- YOUR ASSIGNMENT -
Locate and copy each line in the data that contains the word "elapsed".

Items listed in a dataset
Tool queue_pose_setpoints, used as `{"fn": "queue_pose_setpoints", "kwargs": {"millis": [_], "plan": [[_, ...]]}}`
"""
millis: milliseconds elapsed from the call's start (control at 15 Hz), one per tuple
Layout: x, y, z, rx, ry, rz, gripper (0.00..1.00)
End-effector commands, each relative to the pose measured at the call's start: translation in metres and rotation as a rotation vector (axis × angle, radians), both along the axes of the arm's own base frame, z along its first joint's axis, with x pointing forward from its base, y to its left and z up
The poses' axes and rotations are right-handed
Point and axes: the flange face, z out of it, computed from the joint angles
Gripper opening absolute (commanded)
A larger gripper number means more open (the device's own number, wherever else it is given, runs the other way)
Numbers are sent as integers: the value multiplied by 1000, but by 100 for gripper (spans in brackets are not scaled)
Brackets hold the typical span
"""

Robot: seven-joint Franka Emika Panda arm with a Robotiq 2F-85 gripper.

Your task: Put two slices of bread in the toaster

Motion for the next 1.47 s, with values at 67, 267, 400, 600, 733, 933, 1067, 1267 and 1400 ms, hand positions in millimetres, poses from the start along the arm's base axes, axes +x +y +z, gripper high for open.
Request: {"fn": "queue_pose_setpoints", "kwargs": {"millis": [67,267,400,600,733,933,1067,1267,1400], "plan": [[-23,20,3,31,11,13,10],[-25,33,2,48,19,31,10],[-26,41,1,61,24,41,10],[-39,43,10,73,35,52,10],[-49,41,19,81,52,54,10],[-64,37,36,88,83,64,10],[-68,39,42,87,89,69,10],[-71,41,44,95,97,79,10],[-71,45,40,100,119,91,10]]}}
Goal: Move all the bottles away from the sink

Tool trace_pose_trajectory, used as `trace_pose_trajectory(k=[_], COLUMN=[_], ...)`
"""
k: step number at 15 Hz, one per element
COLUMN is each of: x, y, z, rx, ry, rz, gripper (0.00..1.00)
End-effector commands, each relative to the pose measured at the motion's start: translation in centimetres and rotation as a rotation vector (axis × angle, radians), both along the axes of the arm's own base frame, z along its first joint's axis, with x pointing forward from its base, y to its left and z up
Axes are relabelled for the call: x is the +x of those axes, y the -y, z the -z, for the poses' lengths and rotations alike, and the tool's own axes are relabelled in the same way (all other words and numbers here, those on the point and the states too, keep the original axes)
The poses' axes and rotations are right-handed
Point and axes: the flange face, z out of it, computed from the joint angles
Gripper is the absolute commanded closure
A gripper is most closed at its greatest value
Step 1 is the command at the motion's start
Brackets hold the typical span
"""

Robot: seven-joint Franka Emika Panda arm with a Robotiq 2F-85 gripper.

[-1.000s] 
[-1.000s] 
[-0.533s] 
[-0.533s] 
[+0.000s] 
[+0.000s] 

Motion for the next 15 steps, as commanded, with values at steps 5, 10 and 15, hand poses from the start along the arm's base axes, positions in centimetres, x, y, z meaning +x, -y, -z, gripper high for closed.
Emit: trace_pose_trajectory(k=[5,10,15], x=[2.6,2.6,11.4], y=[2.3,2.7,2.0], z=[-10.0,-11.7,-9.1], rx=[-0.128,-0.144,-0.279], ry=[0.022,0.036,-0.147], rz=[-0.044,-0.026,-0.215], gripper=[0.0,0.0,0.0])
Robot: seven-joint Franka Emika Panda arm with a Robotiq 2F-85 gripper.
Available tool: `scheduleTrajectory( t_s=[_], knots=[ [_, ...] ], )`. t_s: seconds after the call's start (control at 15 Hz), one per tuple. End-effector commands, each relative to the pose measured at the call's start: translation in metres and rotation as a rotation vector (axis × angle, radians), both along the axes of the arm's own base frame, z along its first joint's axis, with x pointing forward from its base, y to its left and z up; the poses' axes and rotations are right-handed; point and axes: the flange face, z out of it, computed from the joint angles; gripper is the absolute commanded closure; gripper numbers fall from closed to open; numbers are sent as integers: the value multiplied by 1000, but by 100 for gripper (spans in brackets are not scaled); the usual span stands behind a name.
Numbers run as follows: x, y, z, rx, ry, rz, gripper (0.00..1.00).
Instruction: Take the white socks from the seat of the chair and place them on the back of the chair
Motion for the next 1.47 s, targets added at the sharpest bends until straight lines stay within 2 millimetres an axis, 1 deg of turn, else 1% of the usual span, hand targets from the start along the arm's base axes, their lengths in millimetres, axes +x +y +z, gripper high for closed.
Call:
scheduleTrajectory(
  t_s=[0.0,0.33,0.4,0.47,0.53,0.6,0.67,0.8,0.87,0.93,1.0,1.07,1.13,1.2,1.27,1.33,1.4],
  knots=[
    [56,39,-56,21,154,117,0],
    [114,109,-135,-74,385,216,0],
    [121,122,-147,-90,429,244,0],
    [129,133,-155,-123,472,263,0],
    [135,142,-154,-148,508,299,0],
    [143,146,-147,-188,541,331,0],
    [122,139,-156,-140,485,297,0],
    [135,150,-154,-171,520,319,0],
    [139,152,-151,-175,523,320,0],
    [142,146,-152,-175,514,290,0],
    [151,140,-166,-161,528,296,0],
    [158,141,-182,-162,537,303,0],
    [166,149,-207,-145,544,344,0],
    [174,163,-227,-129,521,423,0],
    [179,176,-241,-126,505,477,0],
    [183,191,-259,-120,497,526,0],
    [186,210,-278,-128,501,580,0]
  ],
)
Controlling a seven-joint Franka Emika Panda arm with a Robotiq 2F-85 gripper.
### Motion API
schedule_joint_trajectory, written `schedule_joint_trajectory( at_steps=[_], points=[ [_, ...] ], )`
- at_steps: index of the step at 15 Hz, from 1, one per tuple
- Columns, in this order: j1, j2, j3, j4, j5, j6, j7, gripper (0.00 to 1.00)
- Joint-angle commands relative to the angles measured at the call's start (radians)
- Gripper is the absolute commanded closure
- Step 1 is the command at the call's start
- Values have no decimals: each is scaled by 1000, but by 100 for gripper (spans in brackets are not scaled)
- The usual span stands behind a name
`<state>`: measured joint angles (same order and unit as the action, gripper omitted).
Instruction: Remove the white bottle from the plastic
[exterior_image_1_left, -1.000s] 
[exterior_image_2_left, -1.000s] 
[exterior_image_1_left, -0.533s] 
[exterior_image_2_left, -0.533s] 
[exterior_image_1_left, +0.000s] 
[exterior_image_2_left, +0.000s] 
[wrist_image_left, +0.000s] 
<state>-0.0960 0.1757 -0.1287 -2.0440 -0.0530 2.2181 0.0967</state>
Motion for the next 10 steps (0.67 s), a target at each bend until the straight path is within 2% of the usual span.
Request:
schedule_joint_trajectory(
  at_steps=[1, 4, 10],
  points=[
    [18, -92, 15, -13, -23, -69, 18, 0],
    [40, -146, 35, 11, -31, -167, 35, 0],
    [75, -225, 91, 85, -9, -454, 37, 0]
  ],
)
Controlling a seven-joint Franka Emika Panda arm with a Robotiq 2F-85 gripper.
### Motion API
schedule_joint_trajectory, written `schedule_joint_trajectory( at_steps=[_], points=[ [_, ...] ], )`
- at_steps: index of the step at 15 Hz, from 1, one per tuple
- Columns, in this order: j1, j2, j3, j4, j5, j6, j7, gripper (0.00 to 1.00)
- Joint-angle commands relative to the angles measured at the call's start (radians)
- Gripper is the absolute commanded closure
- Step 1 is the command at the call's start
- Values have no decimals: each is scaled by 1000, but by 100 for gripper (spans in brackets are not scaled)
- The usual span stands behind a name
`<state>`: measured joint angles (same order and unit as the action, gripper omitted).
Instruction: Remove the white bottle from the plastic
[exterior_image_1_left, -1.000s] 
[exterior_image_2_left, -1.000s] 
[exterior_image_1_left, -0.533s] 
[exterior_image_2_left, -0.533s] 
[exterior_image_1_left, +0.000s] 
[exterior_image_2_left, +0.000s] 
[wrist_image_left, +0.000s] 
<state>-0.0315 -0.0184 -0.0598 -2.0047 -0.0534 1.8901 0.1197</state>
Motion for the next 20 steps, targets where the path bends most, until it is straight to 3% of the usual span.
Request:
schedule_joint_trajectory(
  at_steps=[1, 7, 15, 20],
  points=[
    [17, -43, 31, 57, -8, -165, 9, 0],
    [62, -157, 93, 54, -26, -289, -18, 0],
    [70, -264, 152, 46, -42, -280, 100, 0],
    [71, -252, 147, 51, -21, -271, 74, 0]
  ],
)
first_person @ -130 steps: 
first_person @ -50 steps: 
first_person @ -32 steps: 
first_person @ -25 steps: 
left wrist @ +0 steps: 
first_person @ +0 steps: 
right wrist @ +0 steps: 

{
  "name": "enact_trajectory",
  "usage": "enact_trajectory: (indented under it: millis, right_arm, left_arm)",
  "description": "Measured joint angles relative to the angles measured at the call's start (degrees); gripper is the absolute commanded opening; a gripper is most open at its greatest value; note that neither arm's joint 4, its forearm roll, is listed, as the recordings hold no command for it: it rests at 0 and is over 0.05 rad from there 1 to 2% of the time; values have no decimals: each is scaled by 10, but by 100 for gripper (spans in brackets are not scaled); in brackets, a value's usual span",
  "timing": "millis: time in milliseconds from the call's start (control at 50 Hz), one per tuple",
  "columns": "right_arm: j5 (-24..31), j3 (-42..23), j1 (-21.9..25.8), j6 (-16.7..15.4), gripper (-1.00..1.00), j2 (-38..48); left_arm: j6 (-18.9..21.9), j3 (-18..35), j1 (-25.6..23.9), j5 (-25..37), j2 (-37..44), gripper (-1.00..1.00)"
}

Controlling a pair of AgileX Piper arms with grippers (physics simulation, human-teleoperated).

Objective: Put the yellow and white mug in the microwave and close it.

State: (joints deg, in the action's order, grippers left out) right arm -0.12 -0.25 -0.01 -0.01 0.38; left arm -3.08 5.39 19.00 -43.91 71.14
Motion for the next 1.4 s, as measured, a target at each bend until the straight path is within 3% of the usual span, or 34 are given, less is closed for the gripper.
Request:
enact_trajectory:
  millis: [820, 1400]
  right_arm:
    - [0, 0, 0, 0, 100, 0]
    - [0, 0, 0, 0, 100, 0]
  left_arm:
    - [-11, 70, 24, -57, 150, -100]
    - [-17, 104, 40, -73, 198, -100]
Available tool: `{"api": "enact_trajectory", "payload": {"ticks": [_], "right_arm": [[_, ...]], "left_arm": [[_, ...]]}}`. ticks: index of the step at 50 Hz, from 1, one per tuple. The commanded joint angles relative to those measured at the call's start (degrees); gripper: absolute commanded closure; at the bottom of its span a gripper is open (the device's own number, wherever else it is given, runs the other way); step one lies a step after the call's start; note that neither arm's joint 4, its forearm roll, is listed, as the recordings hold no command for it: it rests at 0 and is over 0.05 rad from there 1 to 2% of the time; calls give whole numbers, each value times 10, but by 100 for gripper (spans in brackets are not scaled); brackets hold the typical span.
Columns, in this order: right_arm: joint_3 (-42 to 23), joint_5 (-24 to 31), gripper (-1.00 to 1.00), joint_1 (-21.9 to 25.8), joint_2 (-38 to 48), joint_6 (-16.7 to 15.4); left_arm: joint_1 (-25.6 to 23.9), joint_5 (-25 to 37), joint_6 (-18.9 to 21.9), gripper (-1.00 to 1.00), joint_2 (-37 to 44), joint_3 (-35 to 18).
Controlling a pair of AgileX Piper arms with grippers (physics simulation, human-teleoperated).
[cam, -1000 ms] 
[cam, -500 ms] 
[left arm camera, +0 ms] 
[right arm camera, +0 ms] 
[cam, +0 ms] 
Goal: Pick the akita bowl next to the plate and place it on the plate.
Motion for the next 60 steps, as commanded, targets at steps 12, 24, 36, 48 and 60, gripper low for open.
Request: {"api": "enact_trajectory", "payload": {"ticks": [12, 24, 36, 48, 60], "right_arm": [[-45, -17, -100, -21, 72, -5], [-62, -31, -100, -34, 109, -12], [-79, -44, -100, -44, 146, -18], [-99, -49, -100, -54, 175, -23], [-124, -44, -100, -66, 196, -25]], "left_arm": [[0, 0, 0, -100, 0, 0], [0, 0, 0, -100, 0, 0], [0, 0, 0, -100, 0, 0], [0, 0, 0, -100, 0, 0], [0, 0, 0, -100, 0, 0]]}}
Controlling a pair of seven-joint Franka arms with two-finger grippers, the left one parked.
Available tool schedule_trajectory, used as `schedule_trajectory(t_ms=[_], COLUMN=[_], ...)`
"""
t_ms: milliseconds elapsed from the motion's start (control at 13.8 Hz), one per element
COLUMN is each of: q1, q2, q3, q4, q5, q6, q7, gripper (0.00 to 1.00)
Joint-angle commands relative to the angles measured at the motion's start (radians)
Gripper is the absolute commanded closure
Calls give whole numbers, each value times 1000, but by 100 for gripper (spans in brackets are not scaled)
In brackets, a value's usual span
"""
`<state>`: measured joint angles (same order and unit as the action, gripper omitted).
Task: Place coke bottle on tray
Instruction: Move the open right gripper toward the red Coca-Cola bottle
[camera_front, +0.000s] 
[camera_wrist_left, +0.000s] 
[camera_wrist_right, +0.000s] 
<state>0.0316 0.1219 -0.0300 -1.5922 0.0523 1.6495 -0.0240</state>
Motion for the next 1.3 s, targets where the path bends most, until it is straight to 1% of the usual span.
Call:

- TASK RESULT -
millis: milliseconds elapsed from the call's start (control at 15 Hz), one per tuple
t_ms: milliseconds elapsed from the motion's start (control at 13.8 Hz), one per element

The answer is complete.